Like Sayers's volume, this new book is envisioned as a
vehicle carrying stories the editors think represent the best in crime and
mystery writing in our time. Selections also reflect the tastes of Contributing
Editors Sue Grafton and Jeffery Deaver, both of whom have stories in this
volume.
The anthology begins with a story by Sayers herself; other giants of
the genre including Dashiell Hammett and Raymond Chandler, are also represented
among the twenty-seven works. Hillerman and Herbert introduce each story and
place each selection in the context of the literary history of the genre.

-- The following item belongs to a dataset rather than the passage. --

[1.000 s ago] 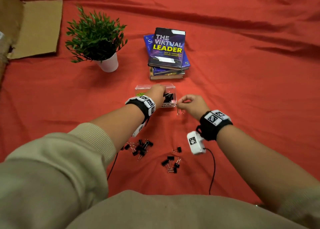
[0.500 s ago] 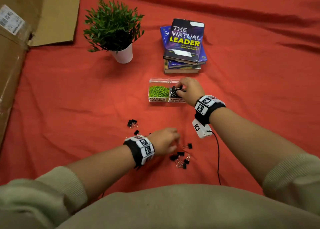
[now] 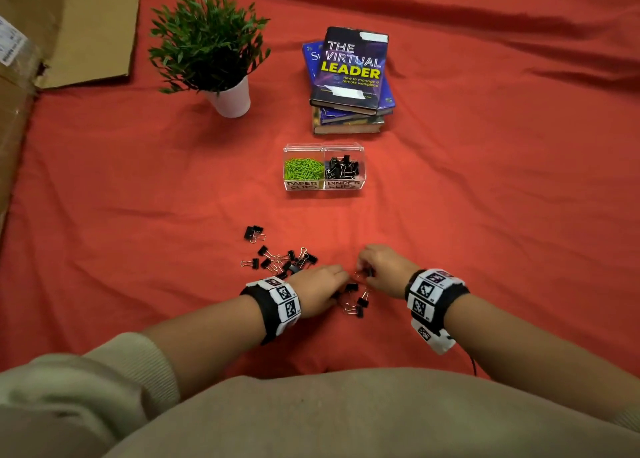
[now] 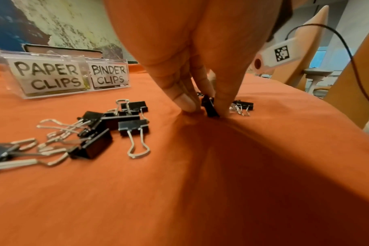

Several of the writers confide the circumstances and real-life happenings that
inspired them to write their stories. The book concludes with stories by
Jeffery Deaver, Alexander McCall Smith, and Catherine Aird – all in print for
the first time here.
While mystery writers in Sayer’s day shunned the love
interest as a distraction from a puzzling plot, some of these stories show how
the depiction of love – thwarted or otherwise – can effectively enrich crime
writing. In the last seven-plus decades, the use of a distinctly regional voice
has also revitalized the genre, as our selection of stories shows.
And while
Sayer’s contemporaries looked at crime as something that could be solved and
“tidied up,” writers here take the view that the effects of crime linger like a
stain even after a solution has been reached. Illustrating another more recent
trend, pets romp through these pages, some in surprising ways.
Like passengers
on an omnibus, the stories that keep company here are colorful and mixed. Some
will inspire laughter while others will incite chills. All will keep readers
turning the pages.
We invite you to hop on, take a ride, and get to know them.